When the Fund enters into a contract for the purchase or sale of a
security denominated in a foreign currency, or when it anticipates receiving
dividend payments in a foreign currency, the Fund may desire to "lock-in" the
U.S. dollar price of the security or the U.S. dollar equivalent of the
dividend payments. To do so, the Fund may enter into a forward contract for
the purchase or sale of the amount of foreign currency involved in the
underlying transaction, in a fixed amount of U.S. dollars per unit of the
foreign currency. This is called a "transaction hedge." The transaction hedge
will protect the Fund against a loss from an adverse change in the currency
exchange rates during the period between the date on which the security is
purchased or sold or on which the payment is declared, and the date on which
the payments are made or received.
The Fund may also use forward contracts to lock in the U.S. dollar
value of portfolio positions. This is called a "position hedge." When the
Fund believes that foreign currency may suffer a substantial decline against
the U.S. dollar, it may enter into a forward contract to sell an amount of
that foreign currency approximating the value of some or all of the Fund's
portfolio securities denominated in that foreign currency. When the Fund
believes that the U.S. dollar may suffer a substantial decline against a
foreign currency, it may enter into a forward contract to buy that foreign
currency for a fixed dollar amount. Alternatively, the Fund may enter into a
forward contract to sell a different foreign currency for a fixed U.S. dollar
amount if the Fund believes that the U.S. dollar value of the foreign
currency to be sold pursuant to its forward contract will fall whenever there
is a decline in the U.S. dollar value of the currency in which portfolio
securities of the Fund are denominated. That is referred to as a "cross
hedge."
The Fund will cover its short positions in these cases by identifying
to its Custodian bank assets having a value equal to the aggregate amount of
the Fund's commitment under forward contracts. The Fund will not enter into
forward contracts or maintain a net exposure to such contracts if the
consummation of the contracts would obligate the Fund to deliver an amount of
foreign currency in excess of the value of the Fund's portfolio securities or
other assets denominated in that currency or another currency that is the
subject of the hedge. However, to avoid excess transactions and transaction
costs, the Fund may maintain a net exposure to forward contracts in excess of
the value of the Fund's portfolio securities or other assets denominated in
foreign currencies if the excess amount is "covered" by liquid securities
denominated in any currency. The cover must be at least equal at all times to
the amount of that excess.
As one alternative, the Fund may purchase a call option permitting the
Fund to purchase the amount of foreign currency being hedged by a forward
sale contract at a price no higher than the forward contract price. As
another alternative, the Fund may purchase a put option permitting the Fund
to sell the amount of foreign currency subject to a forward purchase contract
at a price as high or higher than the forward contact price.
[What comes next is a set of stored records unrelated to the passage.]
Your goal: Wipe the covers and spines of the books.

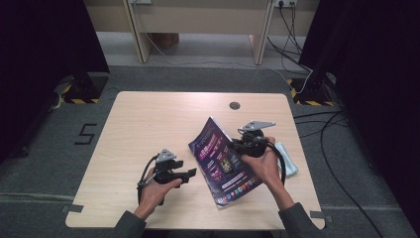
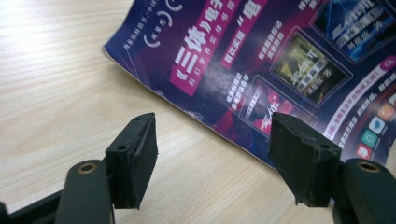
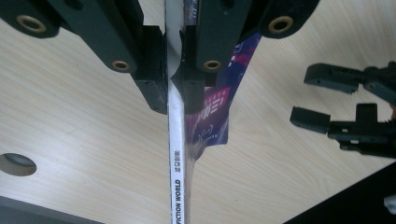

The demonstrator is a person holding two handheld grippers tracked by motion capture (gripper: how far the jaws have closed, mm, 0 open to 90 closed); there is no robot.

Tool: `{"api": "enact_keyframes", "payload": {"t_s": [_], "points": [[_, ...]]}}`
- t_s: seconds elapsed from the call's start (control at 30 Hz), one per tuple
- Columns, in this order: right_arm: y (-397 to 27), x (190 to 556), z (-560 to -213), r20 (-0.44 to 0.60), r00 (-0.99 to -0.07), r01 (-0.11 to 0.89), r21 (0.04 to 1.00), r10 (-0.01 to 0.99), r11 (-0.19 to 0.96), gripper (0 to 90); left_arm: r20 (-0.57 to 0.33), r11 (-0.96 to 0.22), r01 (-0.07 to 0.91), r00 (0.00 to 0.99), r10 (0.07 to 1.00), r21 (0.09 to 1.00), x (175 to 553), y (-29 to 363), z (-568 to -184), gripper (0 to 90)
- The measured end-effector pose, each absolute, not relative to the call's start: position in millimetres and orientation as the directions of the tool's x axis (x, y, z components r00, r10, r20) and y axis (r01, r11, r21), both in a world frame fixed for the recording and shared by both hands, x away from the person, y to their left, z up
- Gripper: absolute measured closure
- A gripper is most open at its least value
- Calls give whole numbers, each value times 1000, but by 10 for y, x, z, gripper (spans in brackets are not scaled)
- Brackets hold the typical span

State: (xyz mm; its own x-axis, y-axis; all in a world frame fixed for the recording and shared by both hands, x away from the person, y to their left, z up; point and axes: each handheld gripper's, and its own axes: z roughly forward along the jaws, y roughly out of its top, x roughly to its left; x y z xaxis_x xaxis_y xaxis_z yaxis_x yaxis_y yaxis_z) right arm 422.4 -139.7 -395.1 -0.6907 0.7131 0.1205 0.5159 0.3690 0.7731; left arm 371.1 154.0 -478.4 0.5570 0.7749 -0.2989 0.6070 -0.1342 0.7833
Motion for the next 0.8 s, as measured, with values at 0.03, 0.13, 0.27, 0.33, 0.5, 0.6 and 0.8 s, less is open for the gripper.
{"api": "enact_keyframes", "payload": {"t_s": [0.03, 0.13, 0.27, 0.33, 0.5, 0.6, 0.8], "points": [[-1363, 4203, -3950, 109, -695, 513, 767, 711, 384, 833, -304, -124, 607, 551, 777, 785, 3727, 1551, -4764, 322], [-1321, 4178, -3952, 79, -706, 496, 764, 704, 412, 833, -309, -117, 609, 548, 777, 785, 3747, 1559, -4746, 322], [-1253, 4132, -3977, 20, -722, 466, 753, 692, 465, 833, -323, -96, 612, 537, 779, 785, 3781, 1565, -4712, 332], [-1241, 4124, -3985, 6, -724, 460, 750, 690, 476, 833, -326, -93, 611, 538, 777, 786, 3794, 1570, -4710, 334], [-1150, 4067, -4057, -75, -741, 426, 715, 667, 554, 833, -357, -65, 620, 530, 769, 782, 3839, 1571, -4680, 362], [-1110, 4035, -4085, -103, -743, 415, 705, 662, 575, 833, -367, -54, 621, 528, 765, 782, 3874, 1553, -4655, 372], [-1047, 3955, -4107, -178, -748, 367, 693, 640, 621, 833, -385, -34, 624, 523, 760, 781, 3928, 1524, -4606, 373]]}}
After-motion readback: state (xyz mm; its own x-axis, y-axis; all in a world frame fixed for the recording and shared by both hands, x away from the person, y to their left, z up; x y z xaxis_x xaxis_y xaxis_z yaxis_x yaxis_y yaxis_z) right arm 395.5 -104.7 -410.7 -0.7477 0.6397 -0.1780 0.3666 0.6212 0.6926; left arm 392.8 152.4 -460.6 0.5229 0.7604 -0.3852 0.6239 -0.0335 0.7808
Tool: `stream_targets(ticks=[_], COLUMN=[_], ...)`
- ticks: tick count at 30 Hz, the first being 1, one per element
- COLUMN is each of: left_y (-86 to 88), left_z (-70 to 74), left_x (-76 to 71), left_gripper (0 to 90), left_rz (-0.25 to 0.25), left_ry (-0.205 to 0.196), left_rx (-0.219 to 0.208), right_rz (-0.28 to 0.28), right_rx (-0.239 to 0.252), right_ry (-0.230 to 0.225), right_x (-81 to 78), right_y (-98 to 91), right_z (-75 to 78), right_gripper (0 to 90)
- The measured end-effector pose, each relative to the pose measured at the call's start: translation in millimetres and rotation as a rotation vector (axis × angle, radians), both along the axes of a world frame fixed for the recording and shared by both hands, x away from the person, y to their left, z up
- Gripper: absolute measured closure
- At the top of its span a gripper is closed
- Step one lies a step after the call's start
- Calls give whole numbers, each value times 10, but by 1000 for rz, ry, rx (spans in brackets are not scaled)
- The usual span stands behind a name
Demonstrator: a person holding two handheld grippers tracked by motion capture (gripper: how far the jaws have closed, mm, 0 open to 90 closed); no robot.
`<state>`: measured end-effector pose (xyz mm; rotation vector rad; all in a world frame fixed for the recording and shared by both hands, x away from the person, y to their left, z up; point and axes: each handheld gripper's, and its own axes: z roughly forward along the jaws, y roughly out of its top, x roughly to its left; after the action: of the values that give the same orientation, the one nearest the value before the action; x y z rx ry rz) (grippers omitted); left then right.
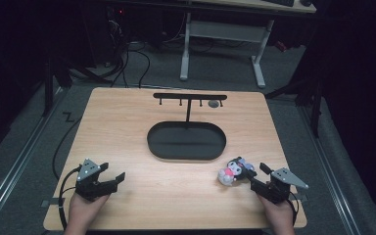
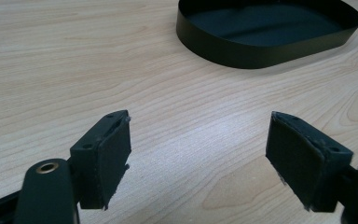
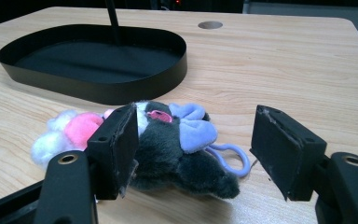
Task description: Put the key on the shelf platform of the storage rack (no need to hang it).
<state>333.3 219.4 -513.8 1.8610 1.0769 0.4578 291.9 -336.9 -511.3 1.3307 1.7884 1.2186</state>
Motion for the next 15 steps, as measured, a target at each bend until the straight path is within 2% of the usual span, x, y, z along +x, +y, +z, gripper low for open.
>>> stream_targets(ticks=[15], left_y=[-30], left_z=[-5], left_x=[-8], left_gripper=[228], left_rz=[-12], left_ry=[-4], left_rx=[14], right_rz=[-4], right_rx=[6], right_ry=[6], right_x=[-10], right_y=[2], right_z=[2], right_gripper=[324])
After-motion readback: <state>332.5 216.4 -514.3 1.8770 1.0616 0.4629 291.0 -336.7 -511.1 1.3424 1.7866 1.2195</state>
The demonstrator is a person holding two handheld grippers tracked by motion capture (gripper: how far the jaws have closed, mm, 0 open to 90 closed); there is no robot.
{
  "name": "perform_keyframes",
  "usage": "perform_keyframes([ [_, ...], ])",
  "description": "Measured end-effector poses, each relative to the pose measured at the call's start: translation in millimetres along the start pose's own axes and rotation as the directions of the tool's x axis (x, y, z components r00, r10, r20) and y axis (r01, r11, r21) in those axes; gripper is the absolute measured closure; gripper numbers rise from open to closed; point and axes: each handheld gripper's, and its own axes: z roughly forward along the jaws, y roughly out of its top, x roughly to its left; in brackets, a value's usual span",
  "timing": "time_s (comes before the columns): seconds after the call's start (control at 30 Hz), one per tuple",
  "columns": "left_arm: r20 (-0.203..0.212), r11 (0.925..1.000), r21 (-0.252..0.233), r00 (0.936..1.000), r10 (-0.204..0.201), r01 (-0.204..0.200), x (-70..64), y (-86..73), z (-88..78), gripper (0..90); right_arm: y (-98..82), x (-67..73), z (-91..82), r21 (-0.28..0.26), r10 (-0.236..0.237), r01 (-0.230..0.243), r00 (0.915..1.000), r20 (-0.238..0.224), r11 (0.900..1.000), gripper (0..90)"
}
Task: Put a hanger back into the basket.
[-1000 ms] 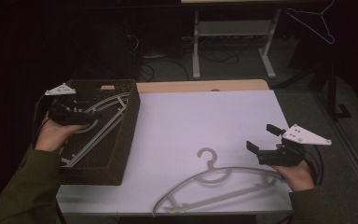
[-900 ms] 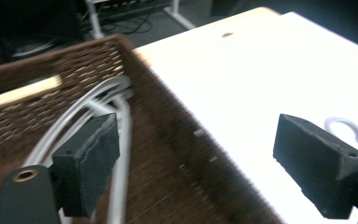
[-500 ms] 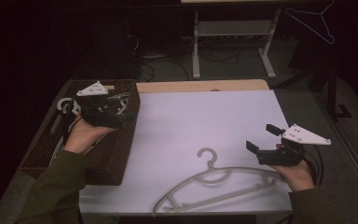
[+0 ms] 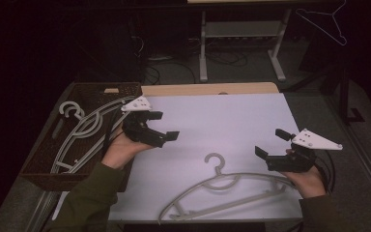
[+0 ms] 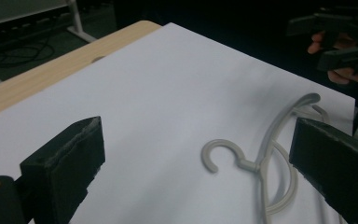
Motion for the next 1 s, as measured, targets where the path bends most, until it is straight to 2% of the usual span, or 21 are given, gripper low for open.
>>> perform_keyframes([
  [0.23, 0.049, 0.9998, 0.016, 0.9988, 0.009, -0.01, -16.5, -19.5, 25.6, 4.6, -0.2, 0.8, 0.4, 0.003, -0.002, 0.002, 1.0, -0.003, 1.0, 2.1],
  [0.53, 0.089, 0.9996, 0.03, 0.9961, -0.001, -0.002, -24.4, -48.0, 44.9, 4.8, -2.0, 3.9, 2.0, 0.019, -0.012, 0.012, 0.9999, -0.002, 1.0, 2.1],
  [0.63, 0.097, 0.9991, 0.04, 0.9952, 0.008, -0.011, -26.0, -55.1, 48.6, 4.8, -3.5, 5.1, 2.0, 0.027, -0.018, 0.018, 0.9998, -0.001, 0.999, 2.2],
  [0.87, 0.107, 0.9973, 0.072, 0.9942, 0.001, -0.008, -28.0, -69.0, 57.0, 5.1, -14.4, 12.8, -3.5, 0.079, -0.005, 0.006, 0.9999, -0.014, 0.997, 6.5],
  [0.93, 0.106, 0.9971, 0.076, 0.9943, -0.007, -0.001, -28.8, -71.5, 59.0, 5.3, -18.1, 16.5, -6.8, 0.108, 0.008, -0.005, 0.9997, -0.024, 0.994, 10.7],
  [1.0, 0.109, 0.9966, 0.083, 0.994, -0.005, -0.004, -29.1, -73.8, 60.6, 5.6, -20.7, 18.4, -10.5, 0.127, -0.001, 0.006, 0.9993, -0.039, 0.992, 15.3],
])
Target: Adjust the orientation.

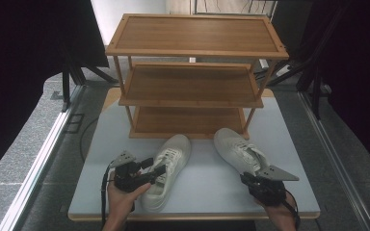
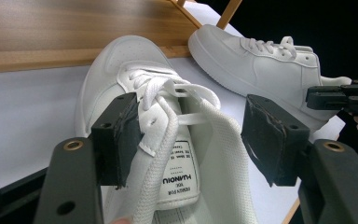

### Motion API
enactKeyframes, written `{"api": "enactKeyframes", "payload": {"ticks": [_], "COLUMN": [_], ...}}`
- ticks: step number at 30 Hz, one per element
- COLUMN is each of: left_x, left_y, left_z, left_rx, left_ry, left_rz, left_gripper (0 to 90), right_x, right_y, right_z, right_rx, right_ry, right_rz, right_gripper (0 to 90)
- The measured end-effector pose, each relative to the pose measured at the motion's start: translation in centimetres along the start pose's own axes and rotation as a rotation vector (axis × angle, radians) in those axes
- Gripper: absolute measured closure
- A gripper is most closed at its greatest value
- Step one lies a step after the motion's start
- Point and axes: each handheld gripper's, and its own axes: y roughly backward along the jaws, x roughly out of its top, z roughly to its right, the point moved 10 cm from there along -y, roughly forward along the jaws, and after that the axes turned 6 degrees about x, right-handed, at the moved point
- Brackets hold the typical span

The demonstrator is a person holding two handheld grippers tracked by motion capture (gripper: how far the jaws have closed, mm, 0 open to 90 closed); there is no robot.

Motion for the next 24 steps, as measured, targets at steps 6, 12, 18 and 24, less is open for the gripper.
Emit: {"api": "enactKeyframes", "payload": {"ticks": [6,12,18,24], "left_x": [0.0,0.0,0.0,-0.1], "left_y": [0.0,0.0,0.0,0.0], "left_z": [0.0,0.0,0.0,0.0], "left_rx": [-0.002,-0.002,-0.003,-0.003], "left_ry": [0.000,-0.001,-0.001,-0.001], "left_rz": [0.001,0.003,0.004,0.005], "left_gripper": [37.3,37.3,37.3,37.3], "right_x": [0.1,0.1,0.3,0.4], "right_y": [0.4,0.5,0.6,0.7], "right_z": [0.6,0.8,1.1,1.5], "right_rx": [0.001,0.000,0.003,-0.014], "right_ry": [-0.007,-0.005,-0.006,-0.005], "right_rz": [0.014,0.020,0.034,0.063], "right_gripper": [80.4,81.2,82.5,85.1]}}
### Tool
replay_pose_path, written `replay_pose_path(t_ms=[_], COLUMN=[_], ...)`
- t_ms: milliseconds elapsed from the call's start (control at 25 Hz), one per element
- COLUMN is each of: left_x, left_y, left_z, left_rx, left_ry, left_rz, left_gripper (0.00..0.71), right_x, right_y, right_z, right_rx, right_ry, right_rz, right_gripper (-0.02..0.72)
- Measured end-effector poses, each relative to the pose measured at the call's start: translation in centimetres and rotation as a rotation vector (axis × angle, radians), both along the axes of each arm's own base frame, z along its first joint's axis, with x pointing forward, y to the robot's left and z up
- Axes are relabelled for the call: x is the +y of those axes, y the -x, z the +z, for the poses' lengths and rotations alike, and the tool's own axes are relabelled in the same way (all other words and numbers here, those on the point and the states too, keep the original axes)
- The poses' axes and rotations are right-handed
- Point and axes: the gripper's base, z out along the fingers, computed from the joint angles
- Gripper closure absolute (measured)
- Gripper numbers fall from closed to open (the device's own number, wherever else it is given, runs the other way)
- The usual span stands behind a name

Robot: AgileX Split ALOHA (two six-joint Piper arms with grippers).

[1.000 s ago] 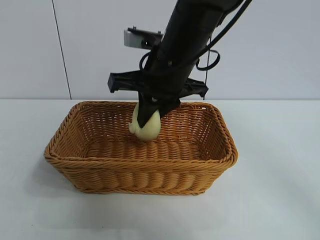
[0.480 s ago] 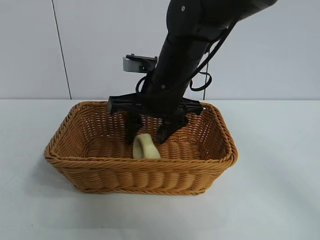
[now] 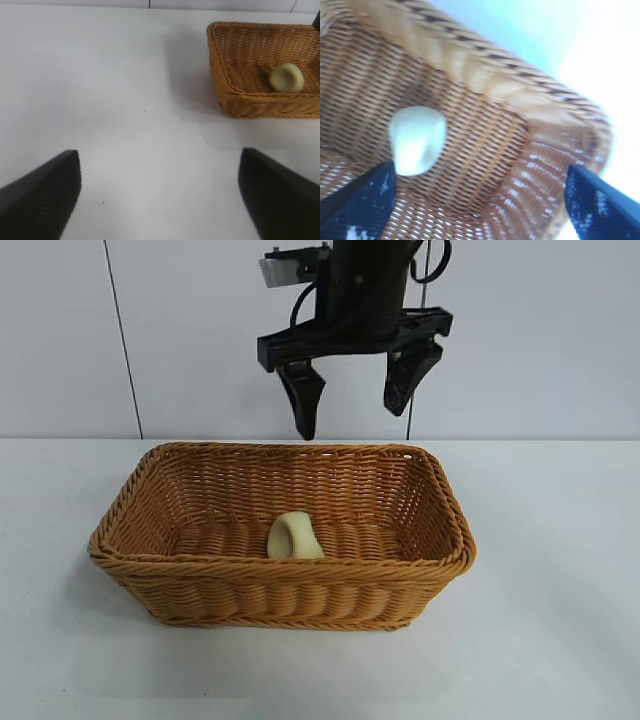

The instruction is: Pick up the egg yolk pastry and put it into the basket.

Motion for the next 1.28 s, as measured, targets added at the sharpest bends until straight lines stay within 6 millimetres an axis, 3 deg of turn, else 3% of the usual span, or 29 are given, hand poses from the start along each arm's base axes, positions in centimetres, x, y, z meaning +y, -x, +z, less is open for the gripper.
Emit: replay_pose_path(t_ms=[280, 480, 640, 760, 880, 1080, 1280], left_x=[0.0, 0.0, 0.0, 0.0, 0.0, 0.0, 0.0], left_y=[0.0, 0.0, 0.0, 0.0, 0.0, 0.0, 0.0], left_z=[0.0, 0.0, 0.0, 0.0, 0.0, 0.0, 0.0], left_rx=[0.000, 0.000, 0.000, 0.000, 0.000, 0.000, 0.000], left_ry=[0.000, 0.000, 0.000, 0.000, 0.000, 0.000, 0.000], left_rz=[0.000, 0.000, 0.000, 0.000, 0.000, 0.000, 0.000], left_gripper=[0.047, 0.047, 0.047, 0.047, 0.047, 0.047, 0.047], right_x=[-6.9, -14.3, -19.6, -22.1, -23.0, -22.7, -22.6], right_y=[-3.2, -5.2, -5.9, -6.0, -6.0, -5.8, -3.1], right_z=[0.1, 0.1, 0.1, 0.1, 0.1, -0.1, -0.2], right_rx=[0.004, 0.007, 0.024, 0.031, 0.031, 0.044, 0.101], right_ry=[-0.005, -0.010, -0.060, -0.087, -0.089, -0.096, -0.077], right_rz=[-0.161, -0.320, -0.415, -0.468, -0.478, -0.464, -0.442], right_gripper=[0.071, 0.071, 0.071, 0.071, 0.071, 0.071, 0.071])
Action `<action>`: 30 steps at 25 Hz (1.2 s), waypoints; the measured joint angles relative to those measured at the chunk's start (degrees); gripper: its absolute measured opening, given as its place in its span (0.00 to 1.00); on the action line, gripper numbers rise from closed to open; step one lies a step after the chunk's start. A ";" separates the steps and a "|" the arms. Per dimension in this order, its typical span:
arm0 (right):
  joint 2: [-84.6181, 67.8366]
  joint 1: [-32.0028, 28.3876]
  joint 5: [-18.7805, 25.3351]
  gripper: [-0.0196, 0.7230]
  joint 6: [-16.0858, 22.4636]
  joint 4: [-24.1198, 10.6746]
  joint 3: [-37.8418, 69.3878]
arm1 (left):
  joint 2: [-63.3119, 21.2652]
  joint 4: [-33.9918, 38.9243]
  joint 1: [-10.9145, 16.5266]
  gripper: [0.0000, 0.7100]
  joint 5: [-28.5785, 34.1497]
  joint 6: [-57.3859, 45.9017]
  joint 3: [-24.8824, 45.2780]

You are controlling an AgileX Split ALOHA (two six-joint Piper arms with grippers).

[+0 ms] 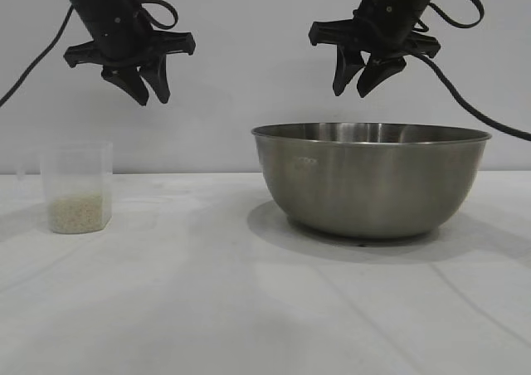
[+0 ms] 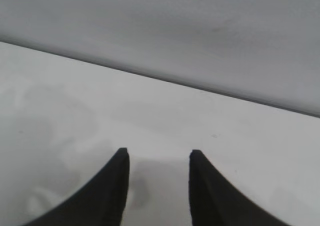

The precise matching of the amounts under forward contracts and the
value of the securities involved generally will not be possible because the
future value of securities denominated in foreign currencies will change as a
consequence of market movements between the date the forward contract is
entered into and the date it is sold. In some cases the Sub-Adviser may
decide to sell the security and deliver foreign currency to settle the
original purchase obligation. If the market value of the security is less
than the amount of foreign currency the Fund is obligated to deliver, the
Fund may have to purchase additional foreign currency on the "spot" (that is,
cash) market to settle the security trade. If the market value of the
security instead exceeds the amount of foreign currency the Fund is obligated
to deliver to settle the trade, the Fund may have to sell on the spot market
some of the foreign currency received upon the sale of the security. There
will be additional transaction costs on the spot market in those cases.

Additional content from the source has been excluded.